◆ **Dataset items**
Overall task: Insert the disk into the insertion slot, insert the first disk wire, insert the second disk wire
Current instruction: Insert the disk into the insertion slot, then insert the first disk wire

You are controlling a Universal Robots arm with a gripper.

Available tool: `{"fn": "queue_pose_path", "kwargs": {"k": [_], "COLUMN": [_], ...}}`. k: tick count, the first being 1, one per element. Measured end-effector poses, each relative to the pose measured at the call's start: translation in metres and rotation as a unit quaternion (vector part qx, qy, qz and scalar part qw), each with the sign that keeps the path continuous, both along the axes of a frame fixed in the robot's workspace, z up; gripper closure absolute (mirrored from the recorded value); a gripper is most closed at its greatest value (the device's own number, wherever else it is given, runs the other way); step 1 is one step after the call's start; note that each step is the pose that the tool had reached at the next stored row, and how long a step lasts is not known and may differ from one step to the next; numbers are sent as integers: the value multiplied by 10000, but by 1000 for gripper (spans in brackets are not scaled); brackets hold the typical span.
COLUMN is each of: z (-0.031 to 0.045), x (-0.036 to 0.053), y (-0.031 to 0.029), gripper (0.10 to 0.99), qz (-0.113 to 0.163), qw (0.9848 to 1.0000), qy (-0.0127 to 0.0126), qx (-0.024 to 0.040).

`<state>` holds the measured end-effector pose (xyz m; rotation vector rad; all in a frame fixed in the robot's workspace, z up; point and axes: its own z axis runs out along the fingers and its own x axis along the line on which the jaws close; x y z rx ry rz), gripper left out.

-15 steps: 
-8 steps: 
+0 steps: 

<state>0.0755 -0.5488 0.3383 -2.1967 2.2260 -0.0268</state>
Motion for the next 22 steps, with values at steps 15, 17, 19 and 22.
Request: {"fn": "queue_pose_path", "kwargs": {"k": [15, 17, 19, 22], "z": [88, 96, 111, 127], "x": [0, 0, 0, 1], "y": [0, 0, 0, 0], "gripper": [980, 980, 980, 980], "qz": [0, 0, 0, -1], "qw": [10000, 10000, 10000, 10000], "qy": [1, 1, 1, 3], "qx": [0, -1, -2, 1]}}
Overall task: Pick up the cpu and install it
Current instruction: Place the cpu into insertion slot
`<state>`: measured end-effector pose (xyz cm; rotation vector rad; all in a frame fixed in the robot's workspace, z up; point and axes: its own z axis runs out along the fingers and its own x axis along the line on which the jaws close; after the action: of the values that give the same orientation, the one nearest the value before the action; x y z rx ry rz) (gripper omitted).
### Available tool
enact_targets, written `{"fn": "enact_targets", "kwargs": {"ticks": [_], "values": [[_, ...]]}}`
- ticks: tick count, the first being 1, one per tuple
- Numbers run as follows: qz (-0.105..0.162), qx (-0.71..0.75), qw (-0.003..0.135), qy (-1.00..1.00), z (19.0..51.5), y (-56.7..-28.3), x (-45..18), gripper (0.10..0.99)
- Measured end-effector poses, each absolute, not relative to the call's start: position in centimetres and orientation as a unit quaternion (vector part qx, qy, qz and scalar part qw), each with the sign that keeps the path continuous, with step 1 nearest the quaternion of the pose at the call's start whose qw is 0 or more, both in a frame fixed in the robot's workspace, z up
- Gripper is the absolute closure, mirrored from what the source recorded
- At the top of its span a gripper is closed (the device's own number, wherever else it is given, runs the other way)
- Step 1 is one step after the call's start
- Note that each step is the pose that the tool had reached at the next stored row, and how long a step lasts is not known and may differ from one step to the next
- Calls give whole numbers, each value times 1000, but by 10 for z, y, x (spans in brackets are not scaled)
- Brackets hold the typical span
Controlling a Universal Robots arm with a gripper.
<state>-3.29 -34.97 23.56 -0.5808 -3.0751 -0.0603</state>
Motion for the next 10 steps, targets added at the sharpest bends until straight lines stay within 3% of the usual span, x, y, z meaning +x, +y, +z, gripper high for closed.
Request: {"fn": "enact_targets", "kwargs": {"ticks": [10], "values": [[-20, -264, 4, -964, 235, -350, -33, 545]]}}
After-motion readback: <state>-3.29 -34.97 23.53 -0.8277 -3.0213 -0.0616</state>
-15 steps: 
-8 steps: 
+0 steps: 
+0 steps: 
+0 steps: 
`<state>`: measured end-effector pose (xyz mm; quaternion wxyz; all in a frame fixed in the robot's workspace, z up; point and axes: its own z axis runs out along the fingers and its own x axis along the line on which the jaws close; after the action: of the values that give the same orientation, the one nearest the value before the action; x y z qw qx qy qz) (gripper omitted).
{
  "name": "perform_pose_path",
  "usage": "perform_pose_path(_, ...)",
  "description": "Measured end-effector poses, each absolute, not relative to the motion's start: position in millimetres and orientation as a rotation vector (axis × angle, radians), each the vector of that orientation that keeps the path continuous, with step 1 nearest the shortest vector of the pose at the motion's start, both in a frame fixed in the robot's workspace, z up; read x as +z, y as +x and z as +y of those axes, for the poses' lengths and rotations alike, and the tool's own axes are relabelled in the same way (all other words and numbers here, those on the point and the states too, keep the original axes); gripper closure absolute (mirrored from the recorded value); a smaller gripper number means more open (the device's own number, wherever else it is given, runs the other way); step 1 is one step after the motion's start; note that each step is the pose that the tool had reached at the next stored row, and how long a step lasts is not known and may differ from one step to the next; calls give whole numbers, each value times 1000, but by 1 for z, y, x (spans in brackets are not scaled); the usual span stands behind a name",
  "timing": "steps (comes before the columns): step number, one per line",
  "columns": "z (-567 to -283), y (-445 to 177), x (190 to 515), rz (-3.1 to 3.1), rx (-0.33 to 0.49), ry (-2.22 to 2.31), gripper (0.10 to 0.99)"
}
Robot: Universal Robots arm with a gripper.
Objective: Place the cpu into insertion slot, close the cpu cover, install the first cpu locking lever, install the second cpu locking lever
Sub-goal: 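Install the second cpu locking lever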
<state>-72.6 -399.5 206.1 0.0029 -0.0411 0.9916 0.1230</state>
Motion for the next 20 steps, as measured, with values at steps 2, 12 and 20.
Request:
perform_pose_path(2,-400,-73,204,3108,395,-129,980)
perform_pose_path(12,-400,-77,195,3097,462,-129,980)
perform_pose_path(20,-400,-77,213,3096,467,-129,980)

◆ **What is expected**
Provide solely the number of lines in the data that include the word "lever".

◆ **Answer for the task**
2